Eletti entrambi consoli per l'86, fecero dichiarare, ora loro, Siila nemico pubblico. Mario morì poco
dopo; Cinna, che si fece eleggeredi nuovo console per l'85 e l'84, diede vita a un breve periodo di
dominio condotto con una politica democratica e di riappacificazione. Si crearono i censori per il
censimento dei nuovi cittadini nell'86-85 ( anche se, pare, essi furono assegnati a tutte le tribù solo
nell'84). Fu votata una legge che rimetteva tre quarti di tutti i debiti, mentre il pretore Mario
Gratidiano, con grande favore popolare, operava una riforma monetaria che salvaguardava il valore
del denario.
Silla intanto stava portando a termine con successo la campagna mitridatica e preparava il ritorno.

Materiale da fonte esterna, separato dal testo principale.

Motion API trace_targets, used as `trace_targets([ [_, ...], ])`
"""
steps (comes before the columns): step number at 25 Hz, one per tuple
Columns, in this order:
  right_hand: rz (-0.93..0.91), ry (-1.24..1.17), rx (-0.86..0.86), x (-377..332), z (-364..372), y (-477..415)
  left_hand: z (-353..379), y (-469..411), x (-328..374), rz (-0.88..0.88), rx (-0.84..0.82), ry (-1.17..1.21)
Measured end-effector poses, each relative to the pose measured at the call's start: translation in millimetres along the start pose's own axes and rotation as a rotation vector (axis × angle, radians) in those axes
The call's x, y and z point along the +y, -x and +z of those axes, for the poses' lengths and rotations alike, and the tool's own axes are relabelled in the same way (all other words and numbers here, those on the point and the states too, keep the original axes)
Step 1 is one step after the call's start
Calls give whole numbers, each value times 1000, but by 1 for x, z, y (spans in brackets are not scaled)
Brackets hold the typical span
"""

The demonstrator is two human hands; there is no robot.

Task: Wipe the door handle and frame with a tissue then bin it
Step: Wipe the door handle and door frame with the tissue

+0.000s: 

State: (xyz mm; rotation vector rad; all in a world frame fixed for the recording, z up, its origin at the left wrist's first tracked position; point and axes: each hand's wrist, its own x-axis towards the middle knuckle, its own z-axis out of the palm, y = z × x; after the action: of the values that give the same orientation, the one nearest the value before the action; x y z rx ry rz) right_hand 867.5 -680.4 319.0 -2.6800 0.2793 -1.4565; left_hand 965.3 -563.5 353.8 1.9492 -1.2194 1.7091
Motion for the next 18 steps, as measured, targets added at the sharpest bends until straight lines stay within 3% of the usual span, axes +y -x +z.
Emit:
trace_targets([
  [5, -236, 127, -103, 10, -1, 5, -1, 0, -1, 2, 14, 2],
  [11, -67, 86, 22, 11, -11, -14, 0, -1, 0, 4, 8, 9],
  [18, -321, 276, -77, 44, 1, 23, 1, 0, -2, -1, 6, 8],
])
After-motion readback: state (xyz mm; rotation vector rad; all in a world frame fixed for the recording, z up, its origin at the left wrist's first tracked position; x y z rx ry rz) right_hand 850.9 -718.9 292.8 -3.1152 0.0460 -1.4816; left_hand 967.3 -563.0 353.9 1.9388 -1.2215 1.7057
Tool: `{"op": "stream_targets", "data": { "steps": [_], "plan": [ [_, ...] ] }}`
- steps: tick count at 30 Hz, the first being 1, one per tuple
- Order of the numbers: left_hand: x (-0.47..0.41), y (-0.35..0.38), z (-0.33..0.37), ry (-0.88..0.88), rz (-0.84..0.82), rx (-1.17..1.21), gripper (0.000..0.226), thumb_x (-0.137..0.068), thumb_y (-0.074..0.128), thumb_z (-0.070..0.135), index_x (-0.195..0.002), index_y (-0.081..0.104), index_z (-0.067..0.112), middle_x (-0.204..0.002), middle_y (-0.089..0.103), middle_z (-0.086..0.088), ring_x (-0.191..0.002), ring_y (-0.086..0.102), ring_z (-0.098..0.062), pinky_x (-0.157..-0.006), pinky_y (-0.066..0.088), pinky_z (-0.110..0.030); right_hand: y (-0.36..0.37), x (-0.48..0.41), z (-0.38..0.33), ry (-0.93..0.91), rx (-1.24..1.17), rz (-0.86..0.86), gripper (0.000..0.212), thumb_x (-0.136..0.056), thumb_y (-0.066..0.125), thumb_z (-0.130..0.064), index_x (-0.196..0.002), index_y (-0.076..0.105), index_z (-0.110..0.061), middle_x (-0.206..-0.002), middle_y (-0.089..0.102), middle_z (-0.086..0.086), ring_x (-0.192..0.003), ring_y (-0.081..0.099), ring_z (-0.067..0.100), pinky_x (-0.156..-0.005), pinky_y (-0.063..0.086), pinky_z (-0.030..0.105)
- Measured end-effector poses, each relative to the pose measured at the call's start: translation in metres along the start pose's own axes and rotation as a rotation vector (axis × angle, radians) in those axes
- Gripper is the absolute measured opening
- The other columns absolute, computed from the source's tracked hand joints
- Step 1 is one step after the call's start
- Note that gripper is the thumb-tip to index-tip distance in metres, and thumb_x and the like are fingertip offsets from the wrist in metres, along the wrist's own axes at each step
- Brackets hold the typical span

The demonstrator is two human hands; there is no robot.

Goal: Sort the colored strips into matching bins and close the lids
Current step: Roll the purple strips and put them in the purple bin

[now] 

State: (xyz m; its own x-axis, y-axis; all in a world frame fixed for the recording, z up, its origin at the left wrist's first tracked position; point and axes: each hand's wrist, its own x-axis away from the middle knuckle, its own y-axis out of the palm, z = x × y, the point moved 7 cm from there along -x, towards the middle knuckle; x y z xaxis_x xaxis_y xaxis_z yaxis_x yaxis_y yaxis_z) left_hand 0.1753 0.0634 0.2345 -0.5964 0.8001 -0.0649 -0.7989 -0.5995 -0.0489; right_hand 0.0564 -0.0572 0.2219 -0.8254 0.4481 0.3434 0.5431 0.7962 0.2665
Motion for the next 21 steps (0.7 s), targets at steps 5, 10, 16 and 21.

Sicchè Cinna pensò di preparare una flotta per fermarlo in Grecia, ma i suoi soldati nell'84, per
motivi oscuri, si ammutinarono e lo uccisero ad Ancona. Il Senato, nel suo legalismo, che pur lo
faceva oscillare con gli eventi, fu per la resistenza a Silla, che era intanto sbarcato a Brindisi nell'83
e qui era stato raggiunto da importanti seguaci come L. Marco Crasso e il giovane Gneo pompeo
con un esercito da lui arruolato (egli aveva ereditato le clientele militari dal padre Pompeo Strabone
con cui aveva combattuto nella guerra sociale). Questa volta si andò a un vero scontro armato che
coinvolse tutta l'Italia Centrale, dove vi erano ancora residui sanniti della guerra sociale. I consoli
dell'83 non furono in grado di fermare la marcia sillana; vi si opposero ancora i consoli dell'82, fra
cui il figlio di Mario, che fu però assediato a Preneste, mentre Silla entrava infine a Roma (terza
marcia). Le altre forze mariane , contando anche sull'aiuto dei Sanniti ostili a Silla, tentarono
un'ultima sortita verso la stessa Roma, ma furono sconfitte in un'asperrima battaglia a Porta Collina,
dove si distinse Crasso. Mario il Giovane a Preneste si suicidò. Lo scontroebbe ancora vari rigurgiti
per la resistenza di generali e governatori mariani, che dettero modo di far mettere in luce in Sicilia
ed Africa Pompeo che ebbe ora il titolo di Magnus.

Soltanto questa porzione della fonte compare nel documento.